Even though she hadn’t known the history of the house, it had conjured up images of black-frocked, bearded sea captains and their patient wives. She’d recently learned that it had been built in 1805 on the foundation of Red Rasmussen’s lair. It was a magnificent huge box of a house, with a handsome cupola surrounded by a picket-fenced widow’s walk. It had high ceilings with elaborate plaster medallions, black marble fireplaces, elegant moldings, and woodwork that had been carried by schooner from the mahogany forests of South America.

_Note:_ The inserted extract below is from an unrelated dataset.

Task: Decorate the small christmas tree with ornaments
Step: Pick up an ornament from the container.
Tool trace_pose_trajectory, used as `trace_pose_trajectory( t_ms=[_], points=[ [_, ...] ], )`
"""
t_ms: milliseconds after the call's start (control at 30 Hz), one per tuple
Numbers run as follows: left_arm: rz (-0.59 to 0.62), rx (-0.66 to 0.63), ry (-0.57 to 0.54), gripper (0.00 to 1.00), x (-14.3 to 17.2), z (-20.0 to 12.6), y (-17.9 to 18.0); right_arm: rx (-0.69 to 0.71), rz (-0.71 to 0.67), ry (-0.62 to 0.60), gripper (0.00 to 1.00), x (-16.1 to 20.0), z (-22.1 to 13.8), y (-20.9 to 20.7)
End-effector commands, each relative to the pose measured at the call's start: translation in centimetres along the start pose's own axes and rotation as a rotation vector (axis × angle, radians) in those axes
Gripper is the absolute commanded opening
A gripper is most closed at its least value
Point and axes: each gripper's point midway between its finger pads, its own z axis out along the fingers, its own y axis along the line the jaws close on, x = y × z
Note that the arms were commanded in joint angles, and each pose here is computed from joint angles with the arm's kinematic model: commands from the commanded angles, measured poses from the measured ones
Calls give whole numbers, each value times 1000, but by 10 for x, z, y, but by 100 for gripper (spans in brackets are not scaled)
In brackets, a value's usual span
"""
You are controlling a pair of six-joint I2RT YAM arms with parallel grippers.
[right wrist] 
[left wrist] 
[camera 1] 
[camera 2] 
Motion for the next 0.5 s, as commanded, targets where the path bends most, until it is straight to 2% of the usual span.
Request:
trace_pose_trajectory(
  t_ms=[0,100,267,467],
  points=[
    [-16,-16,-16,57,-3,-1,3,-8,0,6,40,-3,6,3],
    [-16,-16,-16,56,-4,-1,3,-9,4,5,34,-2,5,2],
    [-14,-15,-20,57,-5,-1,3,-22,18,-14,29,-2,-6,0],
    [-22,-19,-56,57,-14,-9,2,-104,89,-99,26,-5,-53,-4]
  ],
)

It sat on a hill overlooking Camden Harbor and was frequently wreathed in fog. It was a house that had weathered hurricane winds, sleet, and snow and had not succumbed to aluminum siding. To a nine-year-old from New Jersey, it had seemed very romantic and exciting. When Stephanie reconsidered it at twenty- nine, it was Haben’s endurance that impressed her the most. Haben was a survivor. It had been built with quality and pride. It felt stable to her at a time when her life was looking shaky.

Ivan stood watching Stephanie. She has secrets, he thought. She could be disarmingly candid, and yet he had the feeling she was guarding something. She reminded him of a cat that was always listening. Behind the good humor was a constant wariness. It wasn’t cynical, he decided, but rather a kind of mental and physical alertness, as if she continually waited for something to happen. He had a fleeting thought that he might be the cause of all that tension, but quickly discarded it. Don’t flatter yourself, Rasmussen, he mused, this woman’s been up against something a lot more dangerous than your pirate routine.

She was lying flat out on the deckhouse roof, but she wasn’t relaxed. Ivan felt his heart constrict with the suspicion that she probably hadn’t relaxed in so long she’d lost the ability to do so.

Ivan saw her eyelids flutter open and knew he’d been detected even though he hadn’t made a move or uttered a sound. The woman had radar. The man who married her would never get away with anything. It was a disconcerting thought. He’d known her for approximately ten hours, and he was thinking about marriage. It was Aunt Tess, he decided. She was getting even with him for selling the house. “I’m a bachelor,” he mumbled under his breath. “I like being a bachelor. Get off my back!”

Stephanie propped herself on one elbow and looked at Ivan. “Were you mumbling at me?”

“I was talking to Aunt Tess.”

“She always sails with you?”

“Never.”

Stephanie raised her eyebrows. “This is a special occasion, huh?”

“I’m beginning to think so.”

She sat up and swung her legs onto the deck. “This conversation is making me nervous. Is it leading up to something?”

“Not if I can help it.”

“Hmmm,” she said, throwing him the cool, appraising look she’d cultivated for teenage con men and twelve- year-old drug dealers. “Okay, then we have an understanding.”